I think so many of us mourn the late Queen’s death because although we may not have been able to put a name on it -for 70 years she has consistently embodied the quality of diligence. For her diligence was an essential attribute of her Christian discipleship – expressed through an unstinting devotion in the service of her people. Over 70 years of service it’s been estimated that The late Queen met and shook hands with the equivalent of a third of the UK population.

Through faith as present time action we set the direction of travel towards the future. The expectations of hope in turn strengthen our confidence in faith as present time action. The energy of longing expressed in our hope as future expectation flows backwards through the channel of faith -shifting and reshaping our perspectives and actions in the present.
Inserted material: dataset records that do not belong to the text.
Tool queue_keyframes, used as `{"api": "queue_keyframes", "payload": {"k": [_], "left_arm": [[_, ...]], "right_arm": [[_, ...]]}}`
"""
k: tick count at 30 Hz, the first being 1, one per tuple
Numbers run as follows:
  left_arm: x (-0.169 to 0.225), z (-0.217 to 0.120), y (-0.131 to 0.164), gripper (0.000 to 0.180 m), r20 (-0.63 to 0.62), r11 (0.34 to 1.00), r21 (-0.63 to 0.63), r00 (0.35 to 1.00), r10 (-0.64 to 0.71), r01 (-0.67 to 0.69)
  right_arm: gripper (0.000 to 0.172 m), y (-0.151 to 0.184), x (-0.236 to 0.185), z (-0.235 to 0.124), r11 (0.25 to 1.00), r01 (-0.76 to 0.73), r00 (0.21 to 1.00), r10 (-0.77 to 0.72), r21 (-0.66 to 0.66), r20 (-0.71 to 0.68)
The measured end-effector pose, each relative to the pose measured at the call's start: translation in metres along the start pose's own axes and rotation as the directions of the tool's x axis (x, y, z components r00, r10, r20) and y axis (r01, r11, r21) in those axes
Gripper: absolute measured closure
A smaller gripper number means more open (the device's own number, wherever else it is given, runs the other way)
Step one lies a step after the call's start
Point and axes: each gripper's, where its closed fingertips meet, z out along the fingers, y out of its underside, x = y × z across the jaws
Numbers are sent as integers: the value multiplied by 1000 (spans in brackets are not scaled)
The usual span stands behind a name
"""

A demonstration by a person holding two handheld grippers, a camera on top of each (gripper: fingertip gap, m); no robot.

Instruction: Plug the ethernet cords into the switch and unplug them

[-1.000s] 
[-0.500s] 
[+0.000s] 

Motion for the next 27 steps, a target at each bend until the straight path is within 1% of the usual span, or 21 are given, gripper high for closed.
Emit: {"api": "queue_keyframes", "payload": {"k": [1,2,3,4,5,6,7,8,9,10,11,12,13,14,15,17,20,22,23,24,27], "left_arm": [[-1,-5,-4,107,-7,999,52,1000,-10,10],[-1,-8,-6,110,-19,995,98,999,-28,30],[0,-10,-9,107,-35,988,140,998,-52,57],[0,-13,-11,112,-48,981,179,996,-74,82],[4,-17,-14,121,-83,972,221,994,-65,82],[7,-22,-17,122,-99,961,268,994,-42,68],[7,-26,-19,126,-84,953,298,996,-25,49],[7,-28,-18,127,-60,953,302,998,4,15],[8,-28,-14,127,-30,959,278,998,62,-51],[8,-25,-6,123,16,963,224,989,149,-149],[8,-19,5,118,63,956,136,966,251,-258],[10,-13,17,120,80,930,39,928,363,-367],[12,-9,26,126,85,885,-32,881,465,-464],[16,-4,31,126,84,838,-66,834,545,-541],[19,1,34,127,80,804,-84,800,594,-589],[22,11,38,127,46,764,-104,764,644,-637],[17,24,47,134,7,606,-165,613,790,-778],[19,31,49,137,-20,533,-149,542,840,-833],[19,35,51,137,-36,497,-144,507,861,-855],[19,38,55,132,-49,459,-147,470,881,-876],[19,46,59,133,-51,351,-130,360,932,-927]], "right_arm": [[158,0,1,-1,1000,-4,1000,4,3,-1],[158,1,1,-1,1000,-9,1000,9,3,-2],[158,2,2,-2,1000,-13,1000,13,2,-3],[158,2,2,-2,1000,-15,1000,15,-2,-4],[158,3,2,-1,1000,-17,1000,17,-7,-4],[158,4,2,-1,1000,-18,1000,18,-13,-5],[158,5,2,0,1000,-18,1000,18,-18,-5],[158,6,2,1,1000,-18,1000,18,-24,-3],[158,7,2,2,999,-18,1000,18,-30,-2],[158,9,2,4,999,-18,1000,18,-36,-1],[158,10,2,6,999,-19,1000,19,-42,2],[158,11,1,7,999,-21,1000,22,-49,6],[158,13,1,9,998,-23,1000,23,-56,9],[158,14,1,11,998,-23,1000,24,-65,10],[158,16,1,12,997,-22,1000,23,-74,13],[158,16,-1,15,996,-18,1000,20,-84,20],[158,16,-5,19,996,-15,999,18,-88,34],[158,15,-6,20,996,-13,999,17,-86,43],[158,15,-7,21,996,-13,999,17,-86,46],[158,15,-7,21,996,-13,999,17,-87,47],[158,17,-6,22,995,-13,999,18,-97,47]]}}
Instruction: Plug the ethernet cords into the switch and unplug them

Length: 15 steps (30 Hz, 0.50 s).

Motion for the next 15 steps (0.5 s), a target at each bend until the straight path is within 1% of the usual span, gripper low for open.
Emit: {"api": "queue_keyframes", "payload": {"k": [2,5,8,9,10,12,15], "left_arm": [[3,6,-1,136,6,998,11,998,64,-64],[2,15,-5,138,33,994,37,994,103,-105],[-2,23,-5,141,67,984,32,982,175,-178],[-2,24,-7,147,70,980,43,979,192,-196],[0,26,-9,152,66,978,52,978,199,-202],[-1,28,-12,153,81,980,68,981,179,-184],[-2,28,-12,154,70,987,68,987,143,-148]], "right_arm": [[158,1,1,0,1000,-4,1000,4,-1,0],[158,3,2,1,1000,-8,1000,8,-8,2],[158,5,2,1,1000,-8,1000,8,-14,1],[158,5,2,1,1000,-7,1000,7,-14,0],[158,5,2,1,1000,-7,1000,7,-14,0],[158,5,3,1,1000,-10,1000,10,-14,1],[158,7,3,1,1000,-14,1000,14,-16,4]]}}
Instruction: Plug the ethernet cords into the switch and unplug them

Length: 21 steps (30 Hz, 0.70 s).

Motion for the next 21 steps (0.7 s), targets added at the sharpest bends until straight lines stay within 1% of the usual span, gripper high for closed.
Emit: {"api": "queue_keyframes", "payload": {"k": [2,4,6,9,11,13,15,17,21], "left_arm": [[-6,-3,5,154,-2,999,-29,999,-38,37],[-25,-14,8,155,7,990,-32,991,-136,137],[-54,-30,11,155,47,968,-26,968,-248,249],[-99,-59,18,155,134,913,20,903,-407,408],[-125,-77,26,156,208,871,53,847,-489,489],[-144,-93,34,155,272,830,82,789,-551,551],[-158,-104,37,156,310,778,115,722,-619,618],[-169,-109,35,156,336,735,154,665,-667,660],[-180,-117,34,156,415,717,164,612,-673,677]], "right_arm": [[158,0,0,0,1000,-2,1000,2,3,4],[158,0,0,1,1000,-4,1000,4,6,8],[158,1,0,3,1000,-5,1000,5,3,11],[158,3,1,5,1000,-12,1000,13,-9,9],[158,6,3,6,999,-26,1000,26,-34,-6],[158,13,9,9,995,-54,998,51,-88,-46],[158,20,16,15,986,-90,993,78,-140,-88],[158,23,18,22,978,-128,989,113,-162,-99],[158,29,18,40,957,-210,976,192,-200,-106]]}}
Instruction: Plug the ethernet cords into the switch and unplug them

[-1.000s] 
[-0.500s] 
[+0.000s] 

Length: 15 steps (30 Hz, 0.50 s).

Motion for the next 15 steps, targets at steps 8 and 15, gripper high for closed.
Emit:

The future is still to come and yet the future does not wait. If we already are who we have been waiting for then the future is already here in the confidence of our faith and the quality of our diligence. Whatever we long for the future to bring, the future always begins now!

On this Homecoming Sunday we give heartfelt thanks for our St Martin’s community, reminding ourselves that we are a community renewing our confidence in faith as something that can move mountains – but perhaps only one stone at a time – which requires the quiet ways of unsung diligence – the gentle competence in ordinary things. Nevertheless our task at hand is to continue to work tirelessly to build up our common life. To proclaim the causes of peace and universal justice – which in our present state of climate crisis begins with championing environmental justice at home and abroad. On Homecoming we remember that it is only together that we can achieve more than anyone of us alone . We rededicate to God anew, our time, our talents, and our treasure. God of renewal – Hear us.